O novo quadro regulamentar, estabelecido pela Agência Reguladora da Indústria do Cânhamo e da Canábis Medicinal (ARICCAME) através da resolução 69/2026, alarga as regras que anteriormente se aplicavam principalmente a sementes, cereais e fibras. Abrange agora as flores de Cannabis sativa, a biomassa e qualquer outro material vegetal colhido destinado a aplicações médicas, nutricionais, cosméticas, veterinárias, industriais e de investigação.
Esta medida marca a última etapa de um processo regulamentar que a Argentina implementou desde a legalização do cânhamo industrial e da canábis medicinal em 2022.
Quatro tipos de licenças para o setor do cânhamo na Argentina
No âmbito do novo sistema, a ARICCAME definiu quatro categorias de licenças que abrangem o cultivo, a fabricação, os serviços associados e o comércio externo.
As licenças terão uma validade de cinco anos, mas deverão ser submetidas a uma validação anual. Os produtores terão também de cumprir requisitos relativos às práticas agrícolas, às infraestruturas, às análises laboratoriais, à identificação dos lotes e à rastreabilidade.
A regulamentação prevê uma certa flexibilidade quando as culturas excedem o limite nacional de 1% de THC. As amostras com um teor de THC compreendido entre 1 e 2,5% poderão ser objeto de análises adicionais e de uma apreciação administrativa, em vez de serem automaticamente consideradas uma infração à regulamentação.
As licenças de comércio externo, por sua vez, abrangem a importação e a exportação de cânhamo hortícola seco e de materiais de referência. Outros organismos governamentais continuarão a supervisionar os requisitos relativos às alfândegas, à alimentação, aos produtos farmacêuticos, aos controlos sanitários e à fitossanidade.
Para as empresas interessadas em flores e biomassa, a importância desta medida é, acima de tudo, regulamentar: as atividades que anteriormente não dispunham de um quadro comercial suficientemente claro beneficiam agora de um regime de licenças específico.
Um quadro implementado progressivamente desde 2022
A política atual da Argentina decorre de legislação adotada em 2022, quando o país estabeleceu um quadro jurídico para o cânhamo e a canábis medicinal.
No ano seguinte, os regulamentos de aplicação fixaram oficialmente em 1% de THC o limiar de separação para o cânhamo industrial. Este limiar é superior à norma de 0,3% historicamente utilizada em vários mercados internacionais.
Foi também em 2023 que a Argentina lançou oficialmente a ARICCAME, atribuindo a esta agência a responsabilidade de regulamentar as atividades ao longo de toda a cadeia de produção, nomeadamente o cultivo, o fabrico, a comercialização, as importações e as exportações.
Na altura, o governo apresentou o cânhamo e a canábis medicinal como fontes potenciais de desenvolvimento industrial, investigação, emprego e exportações. As suas ambições incidiam em utilizações que iam desde as fibras alimentares e têxteis até aos materiais de construção, passando pela celulose, os bioplásticos, os cosméticos e os produtos veterinários.
A investigação constituía outra vertente desta estratégia. O Ministério da Ciência da Argentina anunciou um financiamento de mais de 106 milhões de dólares para 13 projetos de investigação e desenvolvimento relacionados com a canábis, enquanto o governo criou também o Cannabis Conicet para apoiar o desenvolvimento tecnológico neste setor.

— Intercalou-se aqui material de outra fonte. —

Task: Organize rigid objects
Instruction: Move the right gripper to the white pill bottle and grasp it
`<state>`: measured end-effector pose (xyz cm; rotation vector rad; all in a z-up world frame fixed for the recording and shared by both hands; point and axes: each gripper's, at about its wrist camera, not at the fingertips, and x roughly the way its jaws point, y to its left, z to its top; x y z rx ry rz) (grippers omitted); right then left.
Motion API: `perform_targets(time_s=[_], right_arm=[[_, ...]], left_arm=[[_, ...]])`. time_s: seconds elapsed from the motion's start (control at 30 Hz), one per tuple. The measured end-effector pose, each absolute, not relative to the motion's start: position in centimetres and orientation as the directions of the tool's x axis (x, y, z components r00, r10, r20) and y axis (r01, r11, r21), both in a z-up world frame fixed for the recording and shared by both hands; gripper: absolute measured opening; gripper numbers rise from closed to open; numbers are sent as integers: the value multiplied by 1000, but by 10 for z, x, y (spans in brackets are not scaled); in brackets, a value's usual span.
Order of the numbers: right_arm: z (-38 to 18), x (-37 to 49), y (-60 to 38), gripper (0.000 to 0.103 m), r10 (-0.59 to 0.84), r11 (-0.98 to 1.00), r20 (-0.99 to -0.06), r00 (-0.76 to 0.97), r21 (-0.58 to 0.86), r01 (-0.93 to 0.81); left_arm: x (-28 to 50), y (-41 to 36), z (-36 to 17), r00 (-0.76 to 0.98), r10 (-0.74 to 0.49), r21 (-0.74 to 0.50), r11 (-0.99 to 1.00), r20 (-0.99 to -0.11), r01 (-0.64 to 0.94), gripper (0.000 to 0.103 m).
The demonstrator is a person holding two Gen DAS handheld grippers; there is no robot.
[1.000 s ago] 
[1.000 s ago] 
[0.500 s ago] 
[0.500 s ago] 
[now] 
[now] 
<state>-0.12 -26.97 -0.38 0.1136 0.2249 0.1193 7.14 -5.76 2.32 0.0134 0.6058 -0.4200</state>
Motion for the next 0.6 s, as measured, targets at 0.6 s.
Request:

O quadro regulamentar distingue, no entanto, o cânhamo industrial das outras atividades relacionadas com a canábis. Em particular, a transformação do CBD continua sujeita a restrições específicas herdadas de um decreto de 2020 que regula o acesso a produtos médicos à base de CBD e THC.
Um caminho mais claro para as flores e a biomassa
A resolução 69/2026 insere-se, portanto, na continuidade de uma arquitetura regulamentar implementada ao longo de vários anos.
Ao integrar explicitamente as flores de cânhamo e a biomassa, a Argentina alarga a gama de matérias vegetais que podem entrar nos circuitos comerciais regulamentados e aposta nos mercados internacionais.